Refine Architecture: In the step of image label refinement, we initially utilize the identify and update architectures to recognize and preliminarily correct obvious label errors without considering detail issues. A dedicated refinement module is designed to further eliminate fine-grained noise, such as scattered salt-and-pepper artifacts, enabling the more precise correction of subtle label inaccuracies. The architecture of the refinement module is shown in Figure 3. The refinement module includes two branches: the upper branch extracts residual details,

F_{res} (U)

, from the update architecture via multi-scale convolutions and softmax fusion; the lower branch fuses features from the update and identify architectures to generate a noise-aware attention map,

A_{noise} (U, I)

, which guides the correction in noisy regions. Formally, the final label refinement output is computed as follows:

Y^{'} = H (U + F_{r e s} (U) ⊙ A_{n o i s e} (U, I))

(7)

Here,

H (\cdot)

denotes the final classifier, which consists of a convolutional layer followed by a Sigmoid activation. By combining structural detail recovery and noise-aware modulation, the module ensures enhanced label precision and semantic consistency.

Through the application of the identify architecture, we initially identify errors in the labels. Subsequently, the update architecture further updates these labels. Finally, the refine architecture fine-tunes the label map through the method of residual correction, thereby realizing a gradual optimization of the labels from coarse to fine. By decomposing the overall optimization into sequential identify, update, and refine modules, our approach progressively enhances label quality for accurate semantic segmentation.

3.3. Multi-Scale, Error-Aware Localization Module

The accurate detection of area mapping errors in noisy labels is critical for effective label refinement in the semantic segmentation of remote sensing images. To address this, the Ms-EALM is designed as a dedicated module to detect label–image inconsistencies and localize erroneous label regions. Specifically, the image features,

f_{X}

, label features,

f_{Y}

, and their difference,

f_{X} - f_{Y}

, are first to be individually fed into a multi-scale processing branch, as illustrated in Figure 4. This design enables the module to perceive semantic inconsistency information across different spatial scales.
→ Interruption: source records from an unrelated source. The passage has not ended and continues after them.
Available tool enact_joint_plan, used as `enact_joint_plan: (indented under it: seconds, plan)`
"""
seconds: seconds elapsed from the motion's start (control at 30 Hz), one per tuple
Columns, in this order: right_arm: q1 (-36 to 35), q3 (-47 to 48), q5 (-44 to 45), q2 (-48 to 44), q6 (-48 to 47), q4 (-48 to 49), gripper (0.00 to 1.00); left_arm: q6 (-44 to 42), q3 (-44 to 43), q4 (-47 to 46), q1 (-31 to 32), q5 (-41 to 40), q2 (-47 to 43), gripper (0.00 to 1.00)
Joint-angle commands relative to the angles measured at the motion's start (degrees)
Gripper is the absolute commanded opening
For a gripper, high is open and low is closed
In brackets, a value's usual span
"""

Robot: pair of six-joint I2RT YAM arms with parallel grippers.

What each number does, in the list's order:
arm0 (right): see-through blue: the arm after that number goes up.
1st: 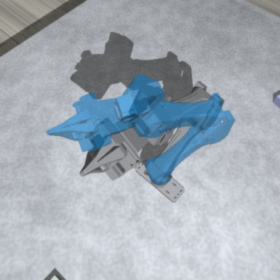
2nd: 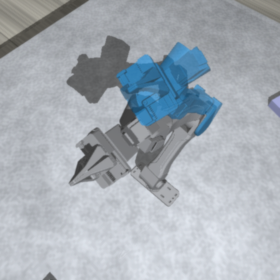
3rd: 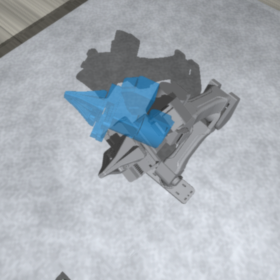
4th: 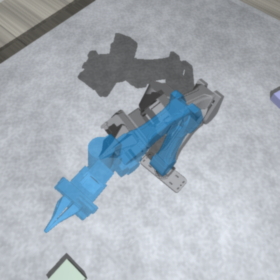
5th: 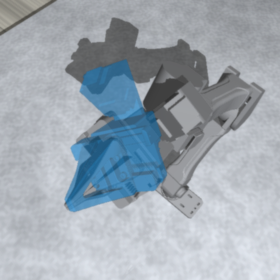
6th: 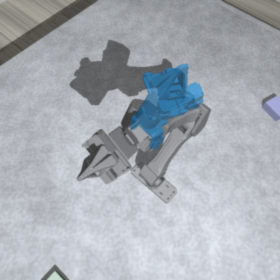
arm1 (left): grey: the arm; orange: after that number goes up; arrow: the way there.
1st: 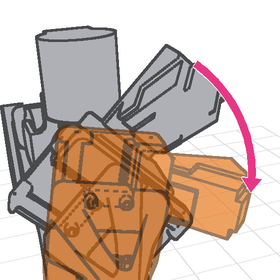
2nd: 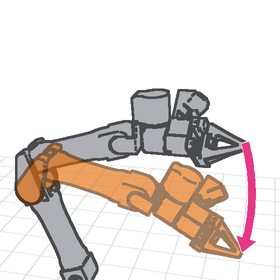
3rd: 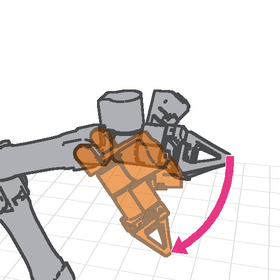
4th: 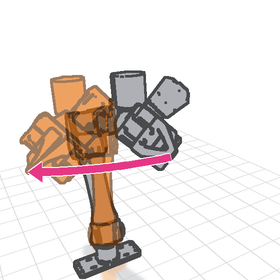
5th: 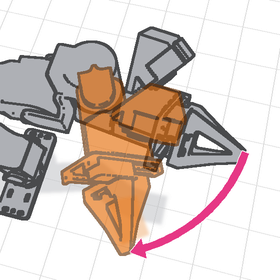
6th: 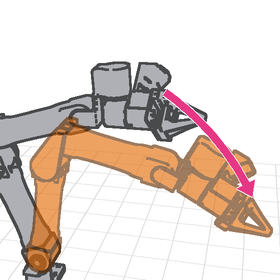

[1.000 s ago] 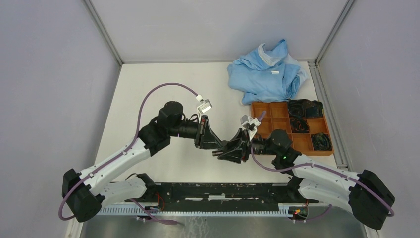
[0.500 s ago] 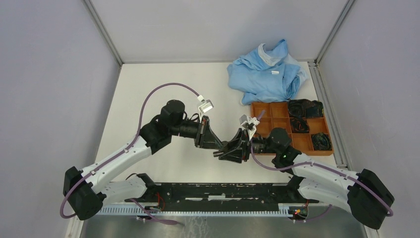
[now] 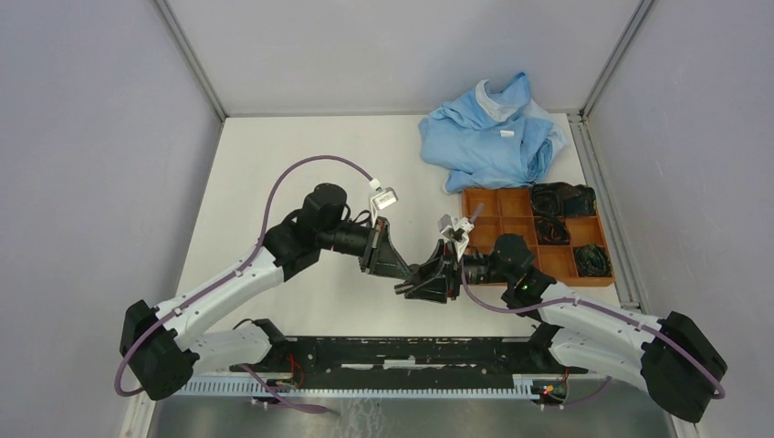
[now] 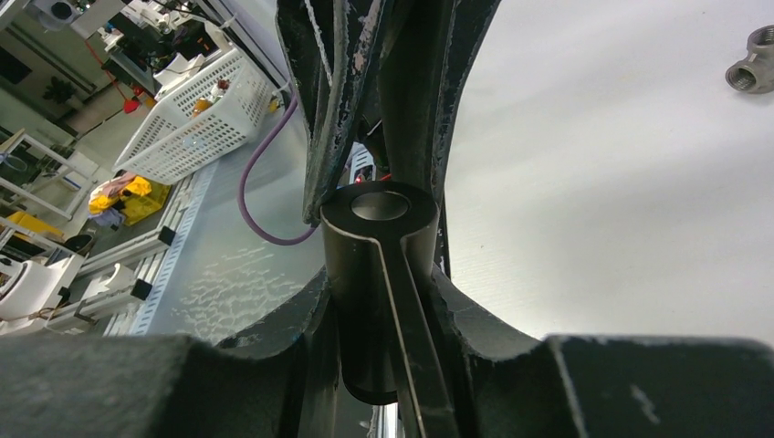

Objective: Install the water faucets

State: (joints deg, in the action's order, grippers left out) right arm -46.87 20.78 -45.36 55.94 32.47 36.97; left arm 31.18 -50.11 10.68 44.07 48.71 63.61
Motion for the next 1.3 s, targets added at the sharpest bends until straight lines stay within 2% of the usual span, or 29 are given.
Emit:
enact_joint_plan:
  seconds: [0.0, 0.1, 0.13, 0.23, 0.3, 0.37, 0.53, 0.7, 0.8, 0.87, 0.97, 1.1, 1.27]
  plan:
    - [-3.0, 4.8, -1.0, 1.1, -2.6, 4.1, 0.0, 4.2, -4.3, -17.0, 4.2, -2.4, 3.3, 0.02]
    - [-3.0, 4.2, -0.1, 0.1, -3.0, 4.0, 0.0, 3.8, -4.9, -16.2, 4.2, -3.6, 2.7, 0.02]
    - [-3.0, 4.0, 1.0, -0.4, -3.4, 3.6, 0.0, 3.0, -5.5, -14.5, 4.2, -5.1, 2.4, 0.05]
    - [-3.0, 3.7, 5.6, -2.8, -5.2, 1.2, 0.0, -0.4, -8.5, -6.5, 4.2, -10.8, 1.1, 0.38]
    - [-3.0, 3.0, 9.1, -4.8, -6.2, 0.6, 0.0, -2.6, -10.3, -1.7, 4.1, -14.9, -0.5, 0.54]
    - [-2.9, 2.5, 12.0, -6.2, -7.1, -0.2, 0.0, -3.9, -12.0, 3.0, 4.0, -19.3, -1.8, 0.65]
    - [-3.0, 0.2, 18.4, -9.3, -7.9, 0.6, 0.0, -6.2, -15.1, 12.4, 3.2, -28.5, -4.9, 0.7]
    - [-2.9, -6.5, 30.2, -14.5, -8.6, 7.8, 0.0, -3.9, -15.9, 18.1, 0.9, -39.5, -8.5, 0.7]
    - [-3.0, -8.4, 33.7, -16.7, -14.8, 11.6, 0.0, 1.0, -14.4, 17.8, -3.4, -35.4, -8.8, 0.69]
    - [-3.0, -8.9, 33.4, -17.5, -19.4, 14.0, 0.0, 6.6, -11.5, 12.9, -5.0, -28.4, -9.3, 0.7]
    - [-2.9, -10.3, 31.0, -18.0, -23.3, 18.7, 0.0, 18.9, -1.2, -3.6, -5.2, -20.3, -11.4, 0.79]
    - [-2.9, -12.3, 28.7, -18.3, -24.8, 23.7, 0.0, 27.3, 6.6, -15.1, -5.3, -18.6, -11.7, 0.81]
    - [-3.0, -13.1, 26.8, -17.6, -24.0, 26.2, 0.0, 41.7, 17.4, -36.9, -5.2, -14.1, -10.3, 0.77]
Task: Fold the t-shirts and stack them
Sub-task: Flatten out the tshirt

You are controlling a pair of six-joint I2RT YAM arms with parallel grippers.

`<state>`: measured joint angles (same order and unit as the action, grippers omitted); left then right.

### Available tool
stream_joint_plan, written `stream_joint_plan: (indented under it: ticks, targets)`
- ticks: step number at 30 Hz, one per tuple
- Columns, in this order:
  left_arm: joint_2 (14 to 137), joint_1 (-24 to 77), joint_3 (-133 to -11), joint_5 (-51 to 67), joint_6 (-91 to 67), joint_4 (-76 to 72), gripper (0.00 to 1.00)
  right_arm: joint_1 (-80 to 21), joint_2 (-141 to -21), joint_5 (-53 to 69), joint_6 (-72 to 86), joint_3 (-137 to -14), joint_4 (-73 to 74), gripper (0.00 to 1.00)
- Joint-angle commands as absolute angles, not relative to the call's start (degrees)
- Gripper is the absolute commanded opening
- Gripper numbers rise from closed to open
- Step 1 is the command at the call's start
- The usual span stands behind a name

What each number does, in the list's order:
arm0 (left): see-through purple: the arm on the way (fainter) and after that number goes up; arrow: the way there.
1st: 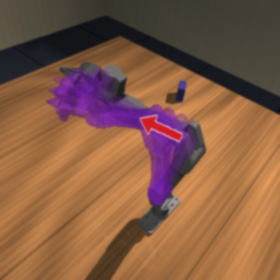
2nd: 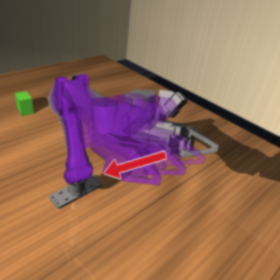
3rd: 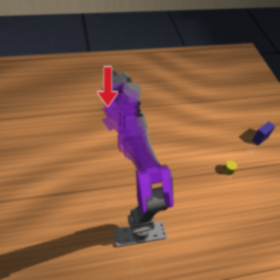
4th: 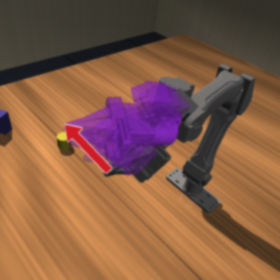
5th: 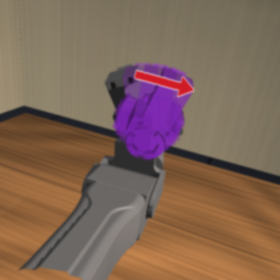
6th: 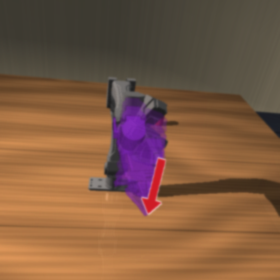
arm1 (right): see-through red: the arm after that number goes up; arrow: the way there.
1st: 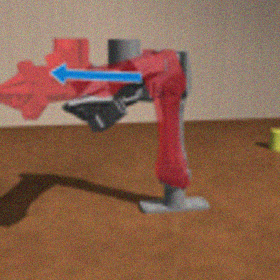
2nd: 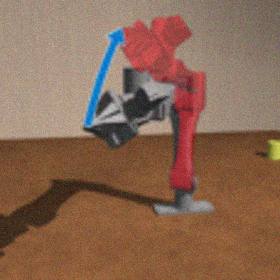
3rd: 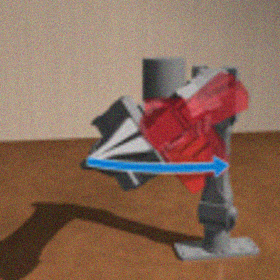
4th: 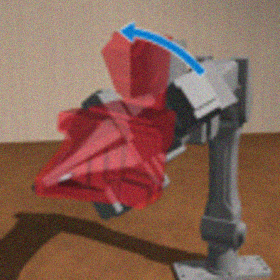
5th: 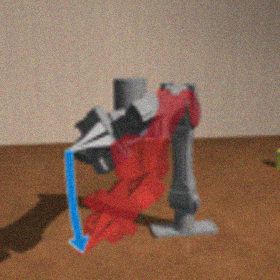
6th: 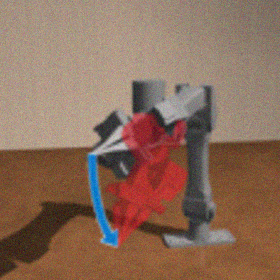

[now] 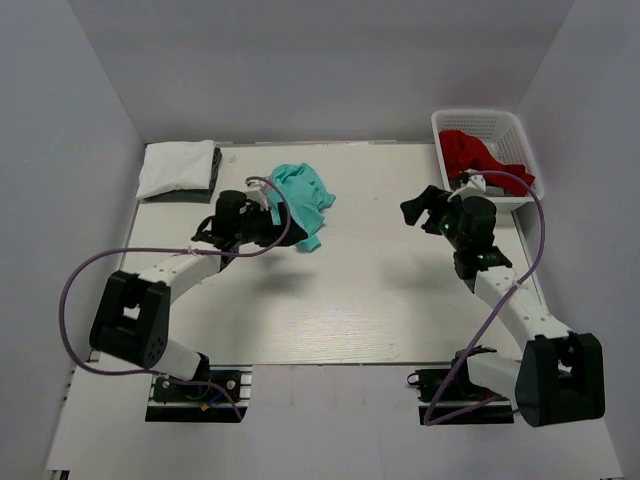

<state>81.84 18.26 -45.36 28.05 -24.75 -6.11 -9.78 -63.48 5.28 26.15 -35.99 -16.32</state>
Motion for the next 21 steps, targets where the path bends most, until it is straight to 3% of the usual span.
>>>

In particular, we apply multiple convolutions with varying kernel sizes on the input features to capture context at different scales:

f^{(i)} = U p s a m p l e (C o n v_{k_{i} \times k_{i}} (f)), i = 1, 2, 3, 4

(8)

These multi-scale features are then concatenated:

f_{M s} = C o n c a t (f^{(1)}, f^{(2)}, f^{(3)}, f^{(4)})

(9)

As illustrated in Figure 5, unlike prior triplet-attention-based [48] designs, our module explicitly computes the difference feature

f_{X} - f_{Y}

to capture semantic discrepancies between image and label modalities. After multi-scale feature extraction, the three resulting feature maps are further refined through Z-pooling, convolution, and batch normalization. These processed features are then concatenated to form a joint representation, which is passed through additional convolutional layers to generate the final error probability map

I \in [- 1, 1]

. Formally, this process is defined as follows:

I = \tan h (C o n v_{3 \times 3} (C o n c a t (ϕ (f_{X}), ϕ (f_{Y}), ϕ (f_{X} - f_{Y}))))

(10)

where

I > 0

indicates false positives (e.g., spurious labels), and

I < 0

marks false negatives (e.g., missing labels).

Compared to other attention mechanisms, such as SENet and CBAM, Ms-EALM achieves task-specific superiority by directly optimizing label–image discrepancies, rather than generic feature importance. Its scale-aware design adapts to error granularity, while interpretable outputs guide downstream label correction. This eliminates heuristic thresholds and ensures efficient error localization with a negligible computational overhead.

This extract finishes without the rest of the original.